Save StarCCM+ State in AWS ParallelCluster 🛟

Posted on Jul 6, 2022

tl;dr: Save state of a StarCCM+ run before it gets terminated

Spot termination gives a 2-minute warning before terminating the instance. This time period allows you to gracefully save data in order to resume later.

In the following I describe how this can be done with StarCCM+ in AWS ParallelCluster 3.X however this can be generalized to any application that has the ability ot checkpoint and save current state. An example of this is Gromacs, for which I wrote a blogpost on how to enable checkpointing.

Setup

In order for this to work, we’re going to create a script that runs on the Compute Nodes that checks every 5 seconds if the instance gets a spot termination. If it does, it’ll write out an ABORT file that triggers StarCCM+ to shut down gracefully.

You’ll need to change the path of the /projects/ABORT file to the running directory of your StarCCM+ job.
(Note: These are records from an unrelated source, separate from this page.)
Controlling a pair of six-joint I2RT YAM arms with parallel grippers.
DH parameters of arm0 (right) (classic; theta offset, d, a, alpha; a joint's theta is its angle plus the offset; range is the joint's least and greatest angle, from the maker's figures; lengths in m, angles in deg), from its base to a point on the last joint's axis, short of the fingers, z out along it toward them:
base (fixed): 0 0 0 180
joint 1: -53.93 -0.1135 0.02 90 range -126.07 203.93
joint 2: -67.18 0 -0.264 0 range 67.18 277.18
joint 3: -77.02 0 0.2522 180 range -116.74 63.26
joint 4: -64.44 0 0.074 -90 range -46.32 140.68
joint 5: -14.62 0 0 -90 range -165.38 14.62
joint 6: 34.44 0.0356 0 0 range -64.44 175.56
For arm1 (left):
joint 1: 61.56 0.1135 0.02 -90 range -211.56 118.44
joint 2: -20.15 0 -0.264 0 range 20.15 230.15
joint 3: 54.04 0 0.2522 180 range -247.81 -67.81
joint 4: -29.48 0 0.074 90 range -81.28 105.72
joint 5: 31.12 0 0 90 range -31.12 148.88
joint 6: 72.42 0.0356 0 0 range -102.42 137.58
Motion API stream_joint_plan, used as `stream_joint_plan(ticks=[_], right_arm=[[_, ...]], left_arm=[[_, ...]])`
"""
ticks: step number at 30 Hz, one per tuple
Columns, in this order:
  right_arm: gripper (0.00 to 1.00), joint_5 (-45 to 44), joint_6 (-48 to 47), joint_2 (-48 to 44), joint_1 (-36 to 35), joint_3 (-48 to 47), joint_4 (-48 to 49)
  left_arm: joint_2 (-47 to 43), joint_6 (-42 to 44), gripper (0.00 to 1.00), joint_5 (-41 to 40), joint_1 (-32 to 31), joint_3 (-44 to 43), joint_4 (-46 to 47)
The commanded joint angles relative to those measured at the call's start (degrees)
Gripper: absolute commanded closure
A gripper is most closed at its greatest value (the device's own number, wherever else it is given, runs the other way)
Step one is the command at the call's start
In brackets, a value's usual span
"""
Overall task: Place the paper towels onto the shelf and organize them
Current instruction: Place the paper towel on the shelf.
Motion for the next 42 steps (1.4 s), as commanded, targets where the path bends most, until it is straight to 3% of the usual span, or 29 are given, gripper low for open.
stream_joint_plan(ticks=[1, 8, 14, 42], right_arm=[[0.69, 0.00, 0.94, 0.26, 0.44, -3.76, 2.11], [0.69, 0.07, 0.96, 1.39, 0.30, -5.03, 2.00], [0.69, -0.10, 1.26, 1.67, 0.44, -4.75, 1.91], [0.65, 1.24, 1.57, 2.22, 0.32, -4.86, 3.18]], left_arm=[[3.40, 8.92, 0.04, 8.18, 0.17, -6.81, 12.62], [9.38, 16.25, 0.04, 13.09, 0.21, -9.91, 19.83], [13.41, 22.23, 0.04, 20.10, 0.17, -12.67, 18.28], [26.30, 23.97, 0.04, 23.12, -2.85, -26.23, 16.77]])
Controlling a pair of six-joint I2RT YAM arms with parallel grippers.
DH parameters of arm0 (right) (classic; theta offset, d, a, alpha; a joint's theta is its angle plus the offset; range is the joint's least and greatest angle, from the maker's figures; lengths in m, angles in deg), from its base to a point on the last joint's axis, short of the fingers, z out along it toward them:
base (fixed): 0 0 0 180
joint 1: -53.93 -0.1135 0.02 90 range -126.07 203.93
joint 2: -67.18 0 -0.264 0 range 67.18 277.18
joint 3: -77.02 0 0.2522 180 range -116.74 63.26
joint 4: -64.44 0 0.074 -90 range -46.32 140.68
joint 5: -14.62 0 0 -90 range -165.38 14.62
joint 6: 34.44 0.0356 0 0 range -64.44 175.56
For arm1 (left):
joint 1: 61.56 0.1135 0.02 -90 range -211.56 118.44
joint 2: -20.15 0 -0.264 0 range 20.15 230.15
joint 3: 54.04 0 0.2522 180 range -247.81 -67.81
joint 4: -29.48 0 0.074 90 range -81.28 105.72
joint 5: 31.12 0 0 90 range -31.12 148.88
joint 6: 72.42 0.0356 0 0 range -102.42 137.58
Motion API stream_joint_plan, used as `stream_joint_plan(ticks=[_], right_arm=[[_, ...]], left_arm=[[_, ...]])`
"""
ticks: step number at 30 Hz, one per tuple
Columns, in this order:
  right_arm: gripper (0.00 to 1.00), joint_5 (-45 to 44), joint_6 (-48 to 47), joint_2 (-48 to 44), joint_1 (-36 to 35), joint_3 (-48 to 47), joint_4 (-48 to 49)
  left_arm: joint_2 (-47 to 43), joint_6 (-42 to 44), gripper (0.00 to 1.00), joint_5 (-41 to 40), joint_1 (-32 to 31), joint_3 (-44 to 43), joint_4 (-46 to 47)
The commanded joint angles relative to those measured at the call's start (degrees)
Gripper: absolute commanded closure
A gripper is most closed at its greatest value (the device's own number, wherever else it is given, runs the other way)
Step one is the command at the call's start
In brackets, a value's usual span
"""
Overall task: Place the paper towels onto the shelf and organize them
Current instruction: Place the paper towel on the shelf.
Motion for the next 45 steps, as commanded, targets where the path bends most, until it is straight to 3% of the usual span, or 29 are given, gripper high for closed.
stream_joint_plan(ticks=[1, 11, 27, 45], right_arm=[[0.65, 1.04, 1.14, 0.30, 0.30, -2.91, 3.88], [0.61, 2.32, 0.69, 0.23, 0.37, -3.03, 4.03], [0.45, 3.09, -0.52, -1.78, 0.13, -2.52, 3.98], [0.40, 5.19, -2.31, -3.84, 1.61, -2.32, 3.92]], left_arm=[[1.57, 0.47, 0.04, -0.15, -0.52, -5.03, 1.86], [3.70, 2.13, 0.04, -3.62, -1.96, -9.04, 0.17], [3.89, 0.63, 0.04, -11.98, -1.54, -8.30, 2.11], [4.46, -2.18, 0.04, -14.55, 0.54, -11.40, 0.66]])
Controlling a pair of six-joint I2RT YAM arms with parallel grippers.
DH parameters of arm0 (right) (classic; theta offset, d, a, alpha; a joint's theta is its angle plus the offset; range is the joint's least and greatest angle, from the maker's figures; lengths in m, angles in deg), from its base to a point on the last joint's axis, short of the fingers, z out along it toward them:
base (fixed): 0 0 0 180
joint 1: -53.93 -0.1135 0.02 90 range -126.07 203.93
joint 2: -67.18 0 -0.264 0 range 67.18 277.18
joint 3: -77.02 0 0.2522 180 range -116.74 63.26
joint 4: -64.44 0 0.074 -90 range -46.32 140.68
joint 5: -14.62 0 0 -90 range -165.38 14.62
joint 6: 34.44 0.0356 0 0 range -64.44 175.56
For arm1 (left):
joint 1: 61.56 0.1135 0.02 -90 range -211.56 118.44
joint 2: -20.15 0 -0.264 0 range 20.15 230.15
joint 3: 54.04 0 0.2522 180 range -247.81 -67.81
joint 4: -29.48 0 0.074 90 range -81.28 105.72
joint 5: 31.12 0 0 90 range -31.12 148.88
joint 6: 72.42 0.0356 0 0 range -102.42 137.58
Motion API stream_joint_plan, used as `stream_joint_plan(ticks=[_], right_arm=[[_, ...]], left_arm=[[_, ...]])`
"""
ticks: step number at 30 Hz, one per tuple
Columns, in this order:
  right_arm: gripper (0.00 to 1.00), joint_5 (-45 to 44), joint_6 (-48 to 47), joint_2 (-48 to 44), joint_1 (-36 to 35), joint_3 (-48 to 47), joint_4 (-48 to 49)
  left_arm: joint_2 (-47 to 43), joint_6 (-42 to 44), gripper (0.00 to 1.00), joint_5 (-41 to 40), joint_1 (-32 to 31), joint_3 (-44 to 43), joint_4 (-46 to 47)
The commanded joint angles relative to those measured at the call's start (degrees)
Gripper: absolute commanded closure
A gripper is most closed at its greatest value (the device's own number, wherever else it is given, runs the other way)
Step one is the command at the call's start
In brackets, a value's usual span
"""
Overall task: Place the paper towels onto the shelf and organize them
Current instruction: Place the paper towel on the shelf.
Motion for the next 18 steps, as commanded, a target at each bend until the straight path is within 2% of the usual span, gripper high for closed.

Create a post-install script spot.sh like so:

#!/bin/bash

# write to a file
cat <<EOF >> /opt/spotinstancecheck
#!/bin/bash

while true
do
   if [ -z $(curl -Is http://169.254.169.254/latest/meta-data/spot/termination-time | head -1 | grep 404 | cut -d \  -f 2) ]
   then
      # Write ABORT file for Star-CCM+ termination
      sudo touch /projects/ABORT

      break
   else
      # Spot instance not yet marked for termination.
      sleep 5
   fi
done
EOF

chmod +x /opt/spotinstancecheck

# Start Spot Instance check service if not already running
if ps ax | grep -v grep | grep "spotinst" > /dev/null
then
  echo "Spot instance check service is already running." > /dev/null
else
 # Start service
 /opt/spotinstancecheck &
fi

A few things to note here:

/projects/ should be the projects directory of your StarCCM+ job
This script is meant to run on the compute nodes, not on the HeadNode

Upload to S3:

aws s3 cp spot.sh s3://your-bucket

Update your ParallelCluster config to include the script in the SlurmQueue section:

In ParallelCluster Manager that looks like:

Setup Post-Install Script

And in the config that looks like:

HeadNode:
  InstanceType: t2.micro
  Ssh:
    KeyName: keypair
  Networking:
    SubnetId: subnet-1234567
  Iam:
    AdditionalIamPolicies:
      - Policy: arn:aws:iam::aws:policy/AmazonSSMManagedInstanceCore
  Dcv:
    Enabled: true
Scheduling:
  Scheduler: slurm
  SlurmQueues:
    - Name: queue0
      ComputeResources:
        - Name: queue0-c6i32xlarge
          MinCount: 0
          MaxCount: 64
          InstanceType: c6i.32xlarge
          Efa:
            Enabled: true
      Networking:
        SubnetIds:
          - subnet-1234567
        PlacementGroup:
          Enabled: true
      CapacityType: SPOT
      CustomActions:
        OnNodeConfigured:
          Script: s3://<yourbucket>/spot.sh
      Iam:
        AdditionalIamPolicies:
          - Policy: arn:aws:iam::aws:policy/AmazonS3ReadOnlyAccess
Region: us-east-2
Image:
  Os: alinux2
SharedStorage:
  - Name: FsxLustre0
    StorageType: FsxLustre
    MountDir: /shared
    FsxLustreSettings:
      FileSystemId: fs-1234567890

Create the cluster and in the next section we’ll test to make sure this is working.

Test

To test this we’re going to allocate a compute node, SSH in and make sure it’s running the script.

Run salloc -N 1 and wait ~2 mins for a compute node to start running:

$ sinfo
PARTITION AVAIL  TIMELIMIT  NODES  STATE NODELIST
compute*     up   infinite     64  idle~ compute-dy-c6i-[1-64]
$ salloc -N 1
salloc: Granted job allocation 6

Once the instance comes up (you can check it’s state with squeue) we can SSH in:

$ ssh compute-dy-c6i-1

Check to make sure the script is running:

$ ps ax | grep -v grep | grep "spotinst"
 2137 pts/0    S      0:00 /bin/bash /opt/spotinstancecheck

That’s it! now when your instance gets a Spot termination it’ll write out an ABORT file to /projects/ABORT and StarCCM+ will save state gracefully.